> [Exercise aim]:
Transcribe exactly each line of the entries, from the opening line to the line with "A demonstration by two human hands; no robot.", with both of those lines included.

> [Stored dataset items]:
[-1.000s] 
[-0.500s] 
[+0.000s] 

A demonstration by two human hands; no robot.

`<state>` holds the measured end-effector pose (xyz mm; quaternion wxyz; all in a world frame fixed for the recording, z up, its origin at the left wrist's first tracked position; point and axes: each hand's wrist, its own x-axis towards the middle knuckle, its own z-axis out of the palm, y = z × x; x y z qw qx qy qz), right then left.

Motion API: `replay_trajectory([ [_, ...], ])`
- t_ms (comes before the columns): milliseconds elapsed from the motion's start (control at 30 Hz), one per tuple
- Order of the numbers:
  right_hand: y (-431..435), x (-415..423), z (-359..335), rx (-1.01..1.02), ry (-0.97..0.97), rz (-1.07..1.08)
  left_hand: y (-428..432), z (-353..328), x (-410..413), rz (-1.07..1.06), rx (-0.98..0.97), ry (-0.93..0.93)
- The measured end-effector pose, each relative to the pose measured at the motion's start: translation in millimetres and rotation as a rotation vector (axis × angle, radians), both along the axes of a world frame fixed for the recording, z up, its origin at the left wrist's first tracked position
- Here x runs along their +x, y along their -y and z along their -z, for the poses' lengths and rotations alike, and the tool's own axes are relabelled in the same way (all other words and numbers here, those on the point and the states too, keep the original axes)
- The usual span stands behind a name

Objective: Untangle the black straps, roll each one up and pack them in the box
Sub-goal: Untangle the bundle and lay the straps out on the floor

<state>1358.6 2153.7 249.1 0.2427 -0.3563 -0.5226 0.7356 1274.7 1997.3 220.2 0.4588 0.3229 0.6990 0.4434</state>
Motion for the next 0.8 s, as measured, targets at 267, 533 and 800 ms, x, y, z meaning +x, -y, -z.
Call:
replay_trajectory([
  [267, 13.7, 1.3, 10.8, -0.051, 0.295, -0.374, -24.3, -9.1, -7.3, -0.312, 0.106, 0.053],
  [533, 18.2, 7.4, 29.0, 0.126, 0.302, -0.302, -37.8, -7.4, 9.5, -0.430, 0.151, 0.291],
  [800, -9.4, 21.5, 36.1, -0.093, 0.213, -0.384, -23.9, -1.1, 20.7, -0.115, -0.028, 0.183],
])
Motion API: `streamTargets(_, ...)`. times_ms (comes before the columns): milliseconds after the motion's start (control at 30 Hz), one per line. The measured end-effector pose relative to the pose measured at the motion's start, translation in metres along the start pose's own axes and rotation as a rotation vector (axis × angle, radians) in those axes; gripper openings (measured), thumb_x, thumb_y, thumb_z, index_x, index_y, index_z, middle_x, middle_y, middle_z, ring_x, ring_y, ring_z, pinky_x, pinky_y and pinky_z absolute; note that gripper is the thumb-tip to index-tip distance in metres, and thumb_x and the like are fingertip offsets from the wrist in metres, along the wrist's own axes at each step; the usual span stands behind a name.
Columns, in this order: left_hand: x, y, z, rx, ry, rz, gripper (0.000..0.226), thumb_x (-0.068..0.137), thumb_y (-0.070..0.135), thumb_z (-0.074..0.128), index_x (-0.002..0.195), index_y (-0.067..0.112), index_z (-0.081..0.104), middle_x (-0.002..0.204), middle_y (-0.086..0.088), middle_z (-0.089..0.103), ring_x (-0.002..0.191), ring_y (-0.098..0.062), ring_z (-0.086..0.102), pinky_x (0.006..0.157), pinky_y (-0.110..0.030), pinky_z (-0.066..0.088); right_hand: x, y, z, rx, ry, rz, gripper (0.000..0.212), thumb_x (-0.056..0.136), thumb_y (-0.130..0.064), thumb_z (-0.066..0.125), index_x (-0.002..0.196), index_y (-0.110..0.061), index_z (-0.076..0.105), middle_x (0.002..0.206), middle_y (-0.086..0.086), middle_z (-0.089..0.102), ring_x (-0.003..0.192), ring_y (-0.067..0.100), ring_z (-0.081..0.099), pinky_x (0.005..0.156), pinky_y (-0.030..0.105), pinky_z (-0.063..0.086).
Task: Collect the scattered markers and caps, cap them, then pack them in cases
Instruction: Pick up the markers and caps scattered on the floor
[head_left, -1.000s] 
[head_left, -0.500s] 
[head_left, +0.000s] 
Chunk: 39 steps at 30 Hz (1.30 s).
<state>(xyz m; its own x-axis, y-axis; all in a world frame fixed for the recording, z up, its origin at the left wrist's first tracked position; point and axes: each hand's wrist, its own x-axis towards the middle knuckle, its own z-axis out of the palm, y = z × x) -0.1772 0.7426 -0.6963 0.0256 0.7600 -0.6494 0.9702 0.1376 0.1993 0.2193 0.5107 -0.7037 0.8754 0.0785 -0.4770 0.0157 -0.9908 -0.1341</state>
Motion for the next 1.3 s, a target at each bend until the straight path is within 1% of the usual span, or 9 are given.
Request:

> [Output of the task]:
[-1.000s] 
[-0.500s] 
[+0.000s] 

A demonstration by two human hands; no robot.

The output is complete.